The Root Cause, Once identified, Can Be Eliminated via Management Action
How can the number of incorrect invoices be eliminated? Less dependence on part-timers in critical areas, and more effective training of the temporaries that are used. This particular organization stopped hiring temporaries for billing and invoice costs dropped eighty percent.
Management must change its policies. In this case, the hiring of office temporaries was eliminated. Management took an action to remedy the problem.
There was a corresponding savings in the customer support area. Customers no longer had to deal with chronically incorrect bills.
(This example is a bit oversimplified but it is based on an actual case. Jim Harrington, a Deming missionary who worked at IBM for 35 years, estimates that 50 percent of the costs of every billing system are attributable to "screw ups." Why continue to pay that money?)
Now We Can Define Homogeneity
The critical question: Can the data be subdivided on the basis of some characteristic other than the one under investigation, so as to reveal differences among subgroups?
If it is impossible to further sub-divide your data, the data can be classified as "homogeneous." If, however, one discovers a basis for subdividing which reveals differences, the data set is "heterogeneous" or "non-homogeneous."
Aggregation has the effect of ignoring relevant subgroups. Conclusions that seem obvious when we look only at aggregated data become debatable when we examine "lurking variables" or relevant subgroups.

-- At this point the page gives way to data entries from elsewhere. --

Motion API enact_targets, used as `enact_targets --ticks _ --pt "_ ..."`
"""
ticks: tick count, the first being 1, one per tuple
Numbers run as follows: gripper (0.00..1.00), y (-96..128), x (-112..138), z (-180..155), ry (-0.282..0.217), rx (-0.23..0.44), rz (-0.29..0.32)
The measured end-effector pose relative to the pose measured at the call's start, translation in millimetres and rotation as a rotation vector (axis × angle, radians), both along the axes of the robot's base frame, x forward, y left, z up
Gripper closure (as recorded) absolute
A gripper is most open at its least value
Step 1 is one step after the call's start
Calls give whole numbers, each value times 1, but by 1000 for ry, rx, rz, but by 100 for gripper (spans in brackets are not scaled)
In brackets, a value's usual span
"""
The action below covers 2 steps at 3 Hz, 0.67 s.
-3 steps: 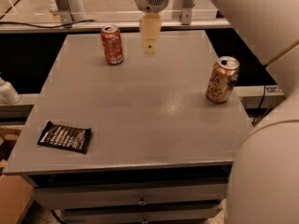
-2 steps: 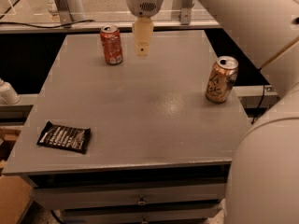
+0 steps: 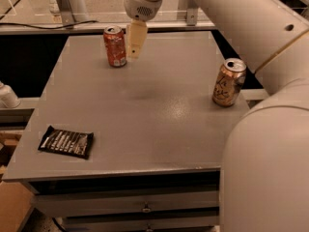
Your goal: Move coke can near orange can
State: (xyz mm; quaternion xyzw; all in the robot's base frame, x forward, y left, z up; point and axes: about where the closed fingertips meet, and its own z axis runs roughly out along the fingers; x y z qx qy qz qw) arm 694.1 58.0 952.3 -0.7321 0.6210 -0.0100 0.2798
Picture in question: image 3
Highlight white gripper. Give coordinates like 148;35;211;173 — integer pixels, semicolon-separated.
124;0;162;59

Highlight red coke can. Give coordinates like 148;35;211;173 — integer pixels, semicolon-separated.
103;25;126;68

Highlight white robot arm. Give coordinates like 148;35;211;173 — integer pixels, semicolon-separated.
193;0;309;232

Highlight orange gold soda can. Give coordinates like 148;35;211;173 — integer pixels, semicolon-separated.
212;58;246;107

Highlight grey drawer cabinet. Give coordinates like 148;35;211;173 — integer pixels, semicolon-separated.
4;31;248;232

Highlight black snack bar wrapper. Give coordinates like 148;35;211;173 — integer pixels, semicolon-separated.
38;126;94;160

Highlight white pipe at left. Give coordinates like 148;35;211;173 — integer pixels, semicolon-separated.
0;81;20;108

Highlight upper drawer knob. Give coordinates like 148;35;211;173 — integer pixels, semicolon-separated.
142;204;152;214

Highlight brown cardboard box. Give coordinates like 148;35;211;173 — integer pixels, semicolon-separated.
0;182;33;232

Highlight metal bracket post centre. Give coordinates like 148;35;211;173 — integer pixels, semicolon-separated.
185;0;198;26

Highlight metal bracket post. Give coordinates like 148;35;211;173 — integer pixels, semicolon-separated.
185;0;198;26
56;0;74;27

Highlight metal bracket post left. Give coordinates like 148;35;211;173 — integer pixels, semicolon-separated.
56;0;74;27

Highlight black cable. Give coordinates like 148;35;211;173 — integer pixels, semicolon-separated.
0;19;98;30

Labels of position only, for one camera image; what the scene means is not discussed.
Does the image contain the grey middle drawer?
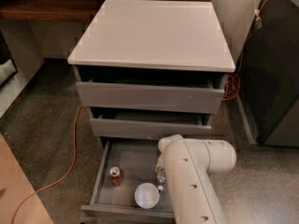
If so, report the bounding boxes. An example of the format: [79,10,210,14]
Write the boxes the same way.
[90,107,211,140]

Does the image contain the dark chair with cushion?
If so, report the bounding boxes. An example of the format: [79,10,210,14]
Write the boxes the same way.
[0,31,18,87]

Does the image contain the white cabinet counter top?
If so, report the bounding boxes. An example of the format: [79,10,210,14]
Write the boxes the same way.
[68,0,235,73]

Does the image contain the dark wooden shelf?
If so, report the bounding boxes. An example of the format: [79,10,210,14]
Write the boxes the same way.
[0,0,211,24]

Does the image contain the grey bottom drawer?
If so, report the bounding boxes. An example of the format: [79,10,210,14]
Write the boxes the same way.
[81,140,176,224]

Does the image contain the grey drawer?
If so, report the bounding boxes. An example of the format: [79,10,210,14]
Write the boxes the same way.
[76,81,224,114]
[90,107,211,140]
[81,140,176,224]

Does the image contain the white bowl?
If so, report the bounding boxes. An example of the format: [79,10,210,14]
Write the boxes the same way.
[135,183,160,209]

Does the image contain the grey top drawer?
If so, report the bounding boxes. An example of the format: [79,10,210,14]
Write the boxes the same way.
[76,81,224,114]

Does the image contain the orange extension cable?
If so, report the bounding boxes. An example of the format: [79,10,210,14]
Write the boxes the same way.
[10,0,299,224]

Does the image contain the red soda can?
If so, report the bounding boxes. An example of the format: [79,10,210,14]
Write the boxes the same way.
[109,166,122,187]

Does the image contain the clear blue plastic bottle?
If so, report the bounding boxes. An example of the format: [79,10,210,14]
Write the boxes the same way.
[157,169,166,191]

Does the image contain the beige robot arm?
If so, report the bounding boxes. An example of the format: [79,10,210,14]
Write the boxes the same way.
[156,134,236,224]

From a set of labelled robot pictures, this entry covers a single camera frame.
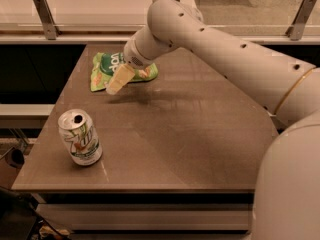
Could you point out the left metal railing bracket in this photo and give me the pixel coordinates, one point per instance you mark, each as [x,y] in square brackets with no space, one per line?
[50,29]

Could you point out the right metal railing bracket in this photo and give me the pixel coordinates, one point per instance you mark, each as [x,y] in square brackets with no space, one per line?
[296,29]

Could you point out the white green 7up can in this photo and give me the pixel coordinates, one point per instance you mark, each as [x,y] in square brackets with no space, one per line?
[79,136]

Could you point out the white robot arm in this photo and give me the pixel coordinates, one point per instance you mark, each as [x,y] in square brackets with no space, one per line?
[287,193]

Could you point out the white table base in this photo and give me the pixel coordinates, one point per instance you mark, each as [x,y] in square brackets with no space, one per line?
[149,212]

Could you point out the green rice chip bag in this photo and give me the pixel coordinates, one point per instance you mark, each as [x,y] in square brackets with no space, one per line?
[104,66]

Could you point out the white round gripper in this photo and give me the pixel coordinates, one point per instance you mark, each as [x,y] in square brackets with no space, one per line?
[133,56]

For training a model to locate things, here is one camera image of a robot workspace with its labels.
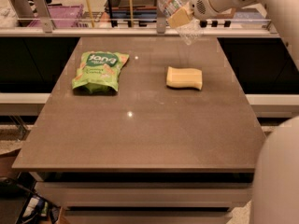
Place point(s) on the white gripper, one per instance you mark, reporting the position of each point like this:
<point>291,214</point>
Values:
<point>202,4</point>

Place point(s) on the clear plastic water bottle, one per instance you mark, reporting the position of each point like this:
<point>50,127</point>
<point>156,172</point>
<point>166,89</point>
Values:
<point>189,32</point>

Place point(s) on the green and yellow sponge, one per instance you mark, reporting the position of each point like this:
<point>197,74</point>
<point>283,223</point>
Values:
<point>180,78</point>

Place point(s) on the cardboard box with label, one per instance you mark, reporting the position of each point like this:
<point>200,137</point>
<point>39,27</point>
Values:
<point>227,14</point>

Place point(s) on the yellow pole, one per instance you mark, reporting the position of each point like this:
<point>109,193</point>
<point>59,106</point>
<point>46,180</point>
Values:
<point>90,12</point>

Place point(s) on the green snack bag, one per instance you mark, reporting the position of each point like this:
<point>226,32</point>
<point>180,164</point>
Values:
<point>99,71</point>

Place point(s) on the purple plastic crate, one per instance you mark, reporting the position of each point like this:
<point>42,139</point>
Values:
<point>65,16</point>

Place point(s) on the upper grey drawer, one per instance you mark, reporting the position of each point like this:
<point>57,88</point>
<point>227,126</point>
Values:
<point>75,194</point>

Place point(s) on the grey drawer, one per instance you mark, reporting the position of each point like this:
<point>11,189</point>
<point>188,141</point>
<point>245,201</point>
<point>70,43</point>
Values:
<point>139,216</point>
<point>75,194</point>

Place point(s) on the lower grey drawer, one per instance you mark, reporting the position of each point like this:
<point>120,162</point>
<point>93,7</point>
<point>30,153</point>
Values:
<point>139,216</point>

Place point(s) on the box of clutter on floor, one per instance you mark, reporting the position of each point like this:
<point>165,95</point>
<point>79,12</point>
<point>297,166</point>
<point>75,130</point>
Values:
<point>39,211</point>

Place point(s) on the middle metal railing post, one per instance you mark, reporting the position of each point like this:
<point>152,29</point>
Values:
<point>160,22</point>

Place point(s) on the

Homogeneity, Variability, and Statistical Procedures
Let’s review:
- An aggregated performance measurement is of limited diagnostic value.
- Through the process of isolating and analyzing variation among relevant subgroups, you can locate the "root cause" of the problem.
- Management action is required to deal with the "root cause" of the problem.
- Faulty conclusions and/or policies flow from a data-set that is not homogeneous with respect to the performance measurement under investigation.
Conclusion
Statistical procedures detect significant variation among subgroups. If significant differences in a performance characteristic (because of thoughtful subdivision of a data set) are found to exist, the reasons for the variation must be investigated.
After the "causes" of the variation are discovered and eliminated, the performance measurement improves.